Der Index für das verarbeitende Gewerbe gab hingegen von 56,5 Punkten im März auf 55,3 Zähler nach. Es ist der niedrigste Stand seit 16 Monaten.  Grund ist die wachsende Unsicherheit im Zuge des Kriegs in der Ukraine sowie die anhaltenden Lieferschwierigkeiten etwa bei Vorprodukten, die durch rigide Lockdowns in China erneut verschärft wurden. Mit Werten über 50 Punkten deuten jedoch beide Indikatoren weiter auf Expansion hin. Jessica Hinds, Analystin bei Capital Economics, sieht in der verbesserten Stimmung einen Hinweis darauf, „dass die Sorgen über die Auswirkungen des Ukraine-Krieges im letzten Monat vielleicht etwas übertrieben waren“.

„Im April kam es in der Eurozone zu einer Wirtschaft der zwei Ge­schwindigkeiten“, kommentierte S&P-Chefökonom Chris Williamson. In der Industrie registrierten die Statistiker einen Stillstand. Nicht nur die Probleme in den Lieferketten und der Krieg belasteten, die Unternehmen des verarbeitenden Gewerbes litten zudem unter einer Verlagerung der Nachfrage von Gütern hin zu Dienstleistungen, erläuterte Williamson. Infolge des Endes der Corona-Einschränkungen registrierte S&P einen Rekordanstieg der Ausgaben für Reise- und Freizeitaktivitäten.

Hoher Kostendruck

Allerdings zweifeln Ökonomen daran, dass der Dienstleistungssektor seine gute Performance auch in den kommenden Monaten aufrechterhalten kann. Zwar entfalte die Aufhebung der Corona-Regeln eine „wohltuende Wirkung“, doch sei zu befürchten, dass es sich nur um einen temporären Effekt handele, erklärte Thomas Gitzel, Chefökonom der VP Bank. „Die gestiegenen Lebenshaltungskosten belasten zunehmend das Budget vieler Privathaushalte.
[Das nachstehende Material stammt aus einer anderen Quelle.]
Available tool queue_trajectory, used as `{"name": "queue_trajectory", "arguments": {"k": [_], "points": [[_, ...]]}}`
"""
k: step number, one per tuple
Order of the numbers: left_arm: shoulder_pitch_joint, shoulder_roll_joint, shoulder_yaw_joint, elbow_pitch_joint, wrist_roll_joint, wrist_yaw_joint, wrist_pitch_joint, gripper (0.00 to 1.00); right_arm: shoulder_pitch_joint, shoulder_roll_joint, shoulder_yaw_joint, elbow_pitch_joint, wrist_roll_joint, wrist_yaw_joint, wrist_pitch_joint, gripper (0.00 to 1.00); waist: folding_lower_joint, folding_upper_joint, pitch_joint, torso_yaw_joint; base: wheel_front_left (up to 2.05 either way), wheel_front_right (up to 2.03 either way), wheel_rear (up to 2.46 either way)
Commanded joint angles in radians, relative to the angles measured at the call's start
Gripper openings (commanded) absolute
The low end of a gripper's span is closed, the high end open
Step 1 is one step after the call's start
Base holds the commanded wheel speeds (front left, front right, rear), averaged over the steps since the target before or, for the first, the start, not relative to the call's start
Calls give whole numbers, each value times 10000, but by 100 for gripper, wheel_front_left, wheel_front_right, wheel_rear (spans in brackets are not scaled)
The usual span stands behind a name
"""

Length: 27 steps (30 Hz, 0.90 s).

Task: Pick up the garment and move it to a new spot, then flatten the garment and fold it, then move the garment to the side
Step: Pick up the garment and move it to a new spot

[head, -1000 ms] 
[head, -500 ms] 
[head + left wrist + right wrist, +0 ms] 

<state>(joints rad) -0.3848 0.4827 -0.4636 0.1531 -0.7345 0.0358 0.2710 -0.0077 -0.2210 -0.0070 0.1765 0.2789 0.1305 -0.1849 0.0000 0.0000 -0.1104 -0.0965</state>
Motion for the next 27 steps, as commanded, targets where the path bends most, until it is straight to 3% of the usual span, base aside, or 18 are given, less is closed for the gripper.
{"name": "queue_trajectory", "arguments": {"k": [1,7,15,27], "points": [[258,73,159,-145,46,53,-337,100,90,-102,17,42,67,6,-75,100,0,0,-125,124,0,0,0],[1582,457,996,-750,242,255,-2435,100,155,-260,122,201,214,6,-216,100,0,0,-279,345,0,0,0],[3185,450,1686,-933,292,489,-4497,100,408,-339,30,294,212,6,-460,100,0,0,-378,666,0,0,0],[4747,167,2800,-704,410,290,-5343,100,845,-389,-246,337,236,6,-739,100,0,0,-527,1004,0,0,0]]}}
Die während der Pandemie gebildeten Ersparnisse müssen in höherem Maße für höhere Energiekosten und Lebensmittelpreise herhalten“, sagte Gitzel.
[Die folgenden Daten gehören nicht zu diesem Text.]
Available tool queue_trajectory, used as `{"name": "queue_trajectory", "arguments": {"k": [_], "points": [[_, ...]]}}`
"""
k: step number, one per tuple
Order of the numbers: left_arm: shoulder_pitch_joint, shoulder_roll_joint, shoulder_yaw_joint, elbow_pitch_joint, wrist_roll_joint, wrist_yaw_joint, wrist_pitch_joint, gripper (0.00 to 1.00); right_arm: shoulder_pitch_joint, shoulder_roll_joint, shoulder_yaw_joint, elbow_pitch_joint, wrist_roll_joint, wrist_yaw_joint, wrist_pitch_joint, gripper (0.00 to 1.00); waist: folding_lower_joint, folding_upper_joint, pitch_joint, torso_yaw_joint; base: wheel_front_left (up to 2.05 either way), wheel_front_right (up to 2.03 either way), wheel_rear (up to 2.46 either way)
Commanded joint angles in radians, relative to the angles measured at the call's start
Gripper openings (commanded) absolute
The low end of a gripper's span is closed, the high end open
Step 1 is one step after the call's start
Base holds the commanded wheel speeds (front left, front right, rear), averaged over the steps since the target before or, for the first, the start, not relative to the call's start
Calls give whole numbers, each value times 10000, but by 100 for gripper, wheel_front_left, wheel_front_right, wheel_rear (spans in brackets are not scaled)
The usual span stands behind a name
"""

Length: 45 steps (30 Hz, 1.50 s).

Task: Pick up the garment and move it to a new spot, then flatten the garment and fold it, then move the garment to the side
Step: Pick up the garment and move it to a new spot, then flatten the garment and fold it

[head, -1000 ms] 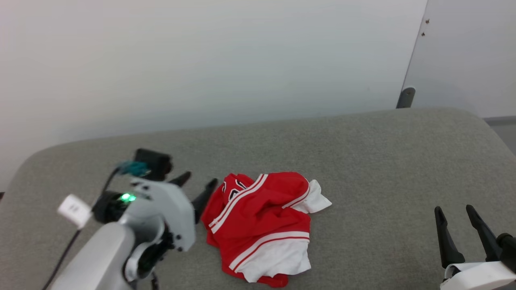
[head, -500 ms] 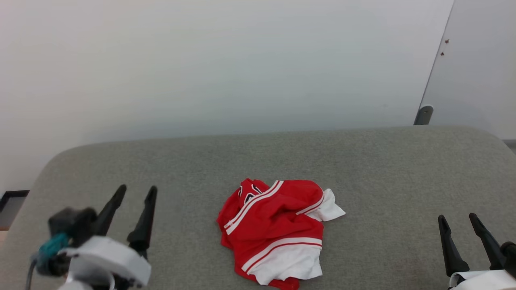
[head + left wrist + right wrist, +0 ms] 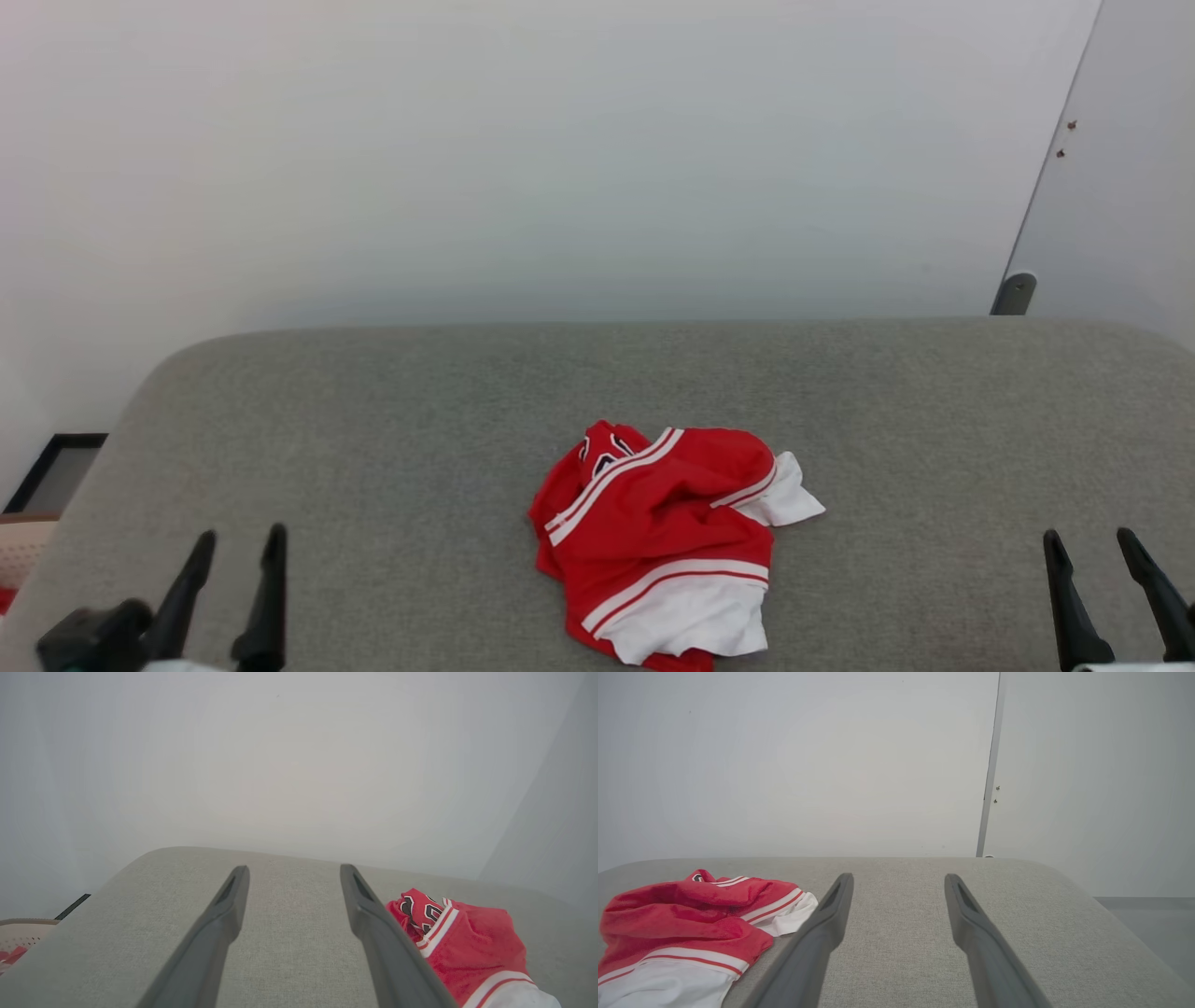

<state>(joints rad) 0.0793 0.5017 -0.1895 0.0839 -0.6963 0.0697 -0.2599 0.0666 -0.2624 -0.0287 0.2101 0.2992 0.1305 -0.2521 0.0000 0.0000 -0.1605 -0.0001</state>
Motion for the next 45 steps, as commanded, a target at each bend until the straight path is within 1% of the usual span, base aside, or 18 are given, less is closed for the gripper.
{"name": "queue_trajectory", "arguments": {"k": [1,2,4,11,20,28,36,40,45], "points": [[224,-60,188,-24,65,-78,-44,100,154,66,-84,-11,15,6,-63,100,0,0,-37,76,0,0,0],[224,-60,188,-24,65,-78,-44,100,154,66,-84,-11,15,6,-63,100,0,0,-37,76,0,0,0],[389,-130,483,-84,153,-116,-50,100,295,107,-179,-42,-22,6,-95,100,0,0,-54,148,0,0,0],[888,-543,1339,-165,547,-449,-44,100,557,296,-346,-159,-104,6,-134,100,0,0,-79,294,0,0,0],[961,-971,1729,-68,893,-814,-46,100,595,324,-306,-235,-104,6,-142,100,0,0,-1,346,0,0,0],[623,-857,1509,-129,909,-974,144,100,388,332,-164,-258,-115,6,-145,100,0,0,126,264,0,0,0],[116,-679,1200,-429,796,-1097,840,100,212,330,-20,-253,-96,6,-146,100,0,0,316,116,0,0,0],[-211,-599,1001,-633,683,-1129,1378,100,78,344,95,-229,-70,6,-146,100,0,0,425,-9,0,0,0],[-822,-485,625,-758,311,-1234,2624,100,-64,407,247,-229,-121,6,-145,100,0,0,594,-202,0,0,0]]}}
Beide Sektoren, Industrie und Dienstleister, plagen der zunehmende Kostendruck – verursacht durch die explodierenden Energie- und Rohstoffpreise sowie steigende Löhne. Die Verkaufs- beziehungsweise Angebotspreise für Güter und Dienstleistungen hätten im April in einem noch nie dagewesenen Ausmaß zugelegt, da die gestiegenen Ausgaben an die Kunden weitergegeben worden seien, erklärte Williamson und sprach von einem besorgniserregenden Signal dafür, dass der Inflationsdruck weiter zunehme.

Die Geldpolitiker könnten zu einer restriktiveren Haltung übergehen, da der beispiellose Inflationsdruck in Zeiten eines erfreulich robusten Wirtschaftswachstums anhält, sagte Williamson mit Blick auf die Europäische Zentralbank (EZB), die bislang an ihrer Nullzinspolitik festhält. In der EZB mehren sich allerdings die Stimmen, die eine Zinserhöhung bereits im Juli für möglich halten.